Activity:
The output is the lines below from the one with "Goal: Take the" through the one with "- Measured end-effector", both included, printed exactly and with no other line.

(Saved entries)
=== Section Start ===
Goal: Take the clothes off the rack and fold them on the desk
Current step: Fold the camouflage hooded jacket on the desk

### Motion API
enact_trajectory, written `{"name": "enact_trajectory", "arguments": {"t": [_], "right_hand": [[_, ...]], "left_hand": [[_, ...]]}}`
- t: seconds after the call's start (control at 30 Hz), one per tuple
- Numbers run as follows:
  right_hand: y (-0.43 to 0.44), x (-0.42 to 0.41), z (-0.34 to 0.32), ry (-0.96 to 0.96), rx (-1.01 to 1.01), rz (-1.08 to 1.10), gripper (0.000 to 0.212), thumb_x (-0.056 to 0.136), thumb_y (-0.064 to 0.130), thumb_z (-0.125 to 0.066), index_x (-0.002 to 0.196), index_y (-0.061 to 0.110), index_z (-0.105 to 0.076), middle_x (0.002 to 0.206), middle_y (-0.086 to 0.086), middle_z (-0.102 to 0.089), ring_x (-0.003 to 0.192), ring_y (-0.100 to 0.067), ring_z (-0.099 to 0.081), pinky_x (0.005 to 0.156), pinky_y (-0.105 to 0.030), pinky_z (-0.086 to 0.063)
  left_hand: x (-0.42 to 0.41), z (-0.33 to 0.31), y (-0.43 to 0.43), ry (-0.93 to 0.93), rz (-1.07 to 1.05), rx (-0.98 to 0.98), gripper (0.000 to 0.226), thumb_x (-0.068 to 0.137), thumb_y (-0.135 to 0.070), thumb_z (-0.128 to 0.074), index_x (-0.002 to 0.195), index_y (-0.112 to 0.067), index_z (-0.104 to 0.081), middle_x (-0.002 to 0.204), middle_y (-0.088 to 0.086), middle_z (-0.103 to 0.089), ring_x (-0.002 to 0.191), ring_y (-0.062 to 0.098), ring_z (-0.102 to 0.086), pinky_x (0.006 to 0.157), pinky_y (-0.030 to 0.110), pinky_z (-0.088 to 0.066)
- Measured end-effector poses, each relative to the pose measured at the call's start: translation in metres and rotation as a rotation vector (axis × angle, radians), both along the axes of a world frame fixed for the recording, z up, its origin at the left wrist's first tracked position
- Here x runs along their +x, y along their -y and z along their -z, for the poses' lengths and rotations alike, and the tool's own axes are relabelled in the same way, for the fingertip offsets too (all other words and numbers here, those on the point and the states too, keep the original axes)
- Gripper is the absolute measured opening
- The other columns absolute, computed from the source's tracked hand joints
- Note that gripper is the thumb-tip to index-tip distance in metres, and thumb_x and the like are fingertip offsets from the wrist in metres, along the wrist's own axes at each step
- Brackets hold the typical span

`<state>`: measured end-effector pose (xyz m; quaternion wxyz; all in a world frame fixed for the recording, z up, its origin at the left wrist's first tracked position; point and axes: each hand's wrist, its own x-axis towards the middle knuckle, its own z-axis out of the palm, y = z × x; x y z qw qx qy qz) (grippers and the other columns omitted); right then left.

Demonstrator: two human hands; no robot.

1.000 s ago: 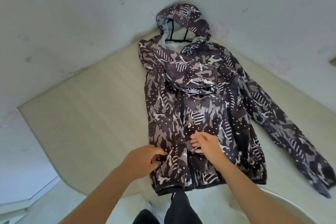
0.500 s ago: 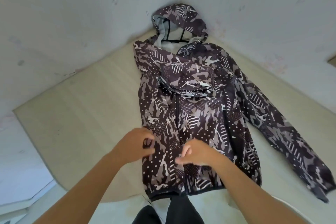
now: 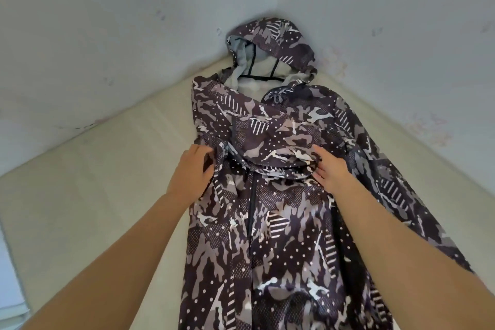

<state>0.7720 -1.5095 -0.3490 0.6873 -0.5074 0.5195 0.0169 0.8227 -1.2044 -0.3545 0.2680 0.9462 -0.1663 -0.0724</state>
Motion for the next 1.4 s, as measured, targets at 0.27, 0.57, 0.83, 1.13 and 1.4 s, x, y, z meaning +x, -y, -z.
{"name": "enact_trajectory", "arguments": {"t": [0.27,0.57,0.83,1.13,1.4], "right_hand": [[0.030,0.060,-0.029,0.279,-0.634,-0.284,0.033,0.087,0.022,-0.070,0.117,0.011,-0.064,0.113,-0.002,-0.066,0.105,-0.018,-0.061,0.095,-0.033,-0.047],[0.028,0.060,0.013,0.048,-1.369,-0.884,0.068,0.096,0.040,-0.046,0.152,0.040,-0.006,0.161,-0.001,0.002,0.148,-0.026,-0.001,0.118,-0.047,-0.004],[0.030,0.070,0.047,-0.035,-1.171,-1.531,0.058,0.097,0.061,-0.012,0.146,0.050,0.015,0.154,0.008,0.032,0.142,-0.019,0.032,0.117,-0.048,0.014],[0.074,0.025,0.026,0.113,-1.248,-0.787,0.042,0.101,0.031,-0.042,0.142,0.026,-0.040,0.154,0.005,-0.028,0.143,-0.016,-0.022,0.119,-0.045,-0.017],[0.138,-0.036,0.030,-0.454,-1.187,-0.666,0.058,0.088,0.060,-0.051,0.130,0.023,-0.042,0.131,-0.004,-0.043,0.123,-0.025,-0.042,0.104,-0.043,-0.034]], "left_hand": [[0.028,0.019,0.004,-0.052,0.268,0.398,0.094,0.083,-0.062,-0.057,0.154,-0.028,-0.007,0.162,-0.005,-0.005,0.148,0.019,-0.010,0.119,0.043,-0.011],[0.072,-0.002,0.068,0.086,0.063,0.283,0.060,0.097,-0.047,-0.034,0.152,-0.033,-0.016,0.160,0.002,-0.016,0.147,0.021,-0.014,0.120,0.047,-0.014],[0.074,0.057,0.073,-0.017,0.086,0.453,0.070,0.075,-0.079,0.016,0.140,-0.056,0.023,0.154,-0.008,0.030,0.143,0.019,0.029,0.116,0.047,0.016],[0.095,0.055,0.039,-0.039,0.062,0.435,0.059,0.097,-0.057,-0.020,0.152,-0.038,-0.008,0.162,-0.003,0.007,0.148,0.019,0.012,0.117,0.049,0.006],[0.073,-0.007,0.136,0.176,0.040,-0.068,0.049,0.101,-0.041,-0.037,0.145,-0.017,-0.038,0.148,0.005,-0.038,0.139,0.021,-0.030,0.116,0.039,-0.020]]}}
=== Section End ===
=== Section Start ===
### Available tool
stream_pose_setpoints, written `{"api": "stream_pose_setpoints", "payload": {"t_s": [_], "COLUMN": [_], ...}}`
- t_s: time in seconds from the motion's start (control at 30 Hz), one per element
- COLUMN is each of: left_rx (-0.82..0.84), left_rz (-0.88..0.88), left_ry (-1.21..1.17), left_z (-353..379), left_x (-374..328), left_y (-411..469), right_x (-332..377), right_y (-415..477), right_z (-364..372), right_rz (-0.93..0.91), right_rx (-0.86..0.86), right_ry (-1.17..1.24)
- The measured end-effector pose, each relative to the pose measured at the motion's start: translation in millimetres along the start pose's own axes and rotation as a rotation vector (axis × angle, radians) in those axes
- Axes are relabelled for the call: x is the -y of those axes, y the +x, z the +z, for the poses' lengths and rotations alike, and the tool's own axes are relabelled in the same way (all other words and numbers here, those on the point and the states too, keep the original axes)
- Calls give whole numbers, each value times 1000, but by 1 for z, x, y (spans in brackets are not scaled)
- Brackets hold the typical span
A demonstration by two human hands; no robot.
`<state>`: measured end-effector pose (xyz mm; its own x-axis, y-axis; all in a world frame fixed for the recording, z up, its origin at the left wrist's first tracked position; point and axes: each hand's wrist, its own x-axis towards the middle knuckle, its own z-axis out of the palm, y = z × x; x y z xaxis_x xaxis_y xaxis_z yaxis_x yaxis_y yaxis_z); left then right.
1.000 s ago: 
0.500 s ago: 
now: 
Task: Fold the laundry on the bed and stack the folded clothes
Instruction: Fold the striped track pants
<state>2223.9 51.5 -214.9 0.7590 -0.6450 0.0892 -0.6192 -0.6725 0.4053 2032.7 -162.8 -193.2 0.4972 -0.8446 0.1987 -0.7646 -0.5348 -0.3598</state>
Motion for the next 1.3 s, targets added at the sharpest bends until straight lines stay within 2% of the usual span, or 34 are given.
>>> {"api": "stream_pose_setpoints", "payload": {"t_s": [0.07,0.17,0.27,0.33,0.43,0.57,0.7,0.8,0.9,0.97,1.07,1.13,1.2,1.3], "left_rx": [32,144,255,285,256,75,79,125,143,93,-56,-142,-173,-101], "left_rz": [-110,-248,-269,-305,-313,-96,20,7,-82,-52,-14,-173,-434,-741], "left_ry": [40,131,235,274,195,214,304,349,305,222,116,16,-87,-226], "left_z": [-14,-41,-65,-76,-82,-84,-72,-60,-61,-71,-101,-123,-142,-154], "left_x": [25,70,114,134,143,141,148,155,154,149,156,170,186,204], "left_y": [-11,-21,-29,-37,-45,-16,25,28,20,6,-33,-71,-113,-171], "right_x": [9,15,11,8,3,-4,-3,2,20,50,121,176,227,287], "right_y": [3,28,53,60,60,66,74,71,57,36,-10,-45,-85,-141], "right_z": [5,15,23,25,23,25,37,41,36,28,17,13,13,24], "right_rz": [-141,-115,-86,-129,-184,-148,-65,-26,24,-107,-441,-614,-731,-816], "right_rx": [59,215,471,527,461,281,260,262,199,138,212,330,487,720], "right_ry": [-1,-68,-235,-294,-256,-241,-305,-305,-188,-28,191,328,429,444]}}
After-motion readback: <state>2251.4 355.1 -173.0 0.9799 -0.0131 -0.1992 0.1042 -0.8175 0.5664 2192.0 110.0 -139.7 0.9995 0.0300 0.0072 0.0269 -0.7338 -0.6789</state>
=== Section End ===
Result below:
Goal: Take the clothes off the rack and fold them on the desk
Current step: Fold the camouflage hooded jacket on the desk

### Motion API
enact_trajectory, written `{"name": "enact_trajectory", "arguments": {"t": [_], "right_hand": [[_, ...]], "left_hand": [[_, ...]]}}`
- t: seconds after the call's start (control at 30 Hz), one per tuple
- Numbers run as follows:
  right_hand: y (-0.43 to 0.44), x (-0.42 to 0.41), z (-0.34 to 0.32), ry (-0.96 to 0.96), rx (-1.01 to 1.01), rz (-1.08 to 1.10), gripper (0.000 to 0.212), thumb_x (-0.056 to 0.136), thumb_y (-0.064 to 0.130), thumb_z (-0.125 to 0.066), index_x (-0.002 to 0.196), index_y (-0.061 to 0.110), index_z (-0.105 to 0.076), middle_x (0.002 to 0.206), middle_y (-0.086 to 0.086), middle_z (-0.102 to 0.089), ring_x (-0.003 to 0.192), ring_y (-0.100 to 0.067), ring_z (-0.099 to 0.081), pinky_x (0.005 to 0.156), pinky_y (-0.105 to 0.030), pinky_z (-0.086 to 0.063)
  left_hand: x (-0.42 to 0.41), z (-0.33 to 0.31), y (-0.43 to 0.43), ry (-0.93 to 0.93), rz (-1.07 to 1.05), rx (-0.98 to 0.98), gripper (0.000 to 0.226), thumb_x (-0.068 to 0.137), thumb_y (-0.135 to 0.070), thumb_z (-0.128 to 0.074), index_x (-0.002 to 0.195), index_y (-0.112 to 0.067), index_z (-0.104 to 0.081), middle_x (-0.002 to 0.204), middle_y (-0.088 to 0.086), middle_z (-0.103 to 0.089), ring_x (-0.002 to 0.191), ring_y (-0.062 to 0.098), ring_z (-0.102 to 0.086), pinky_x (0.006 to 0.157), pinky_y (-0.030 to 0.110), pinky_z (-0.088 to 0.066)
- Measured end-effector poses, each relative to the pose measured at the call's start: translation in metres and rotation as a rotation vector (axis × angle, radians), both along the axes of a world frame fixed for the recording, z up, its origin at the left wrist's first tracked position

This concludes the exercise.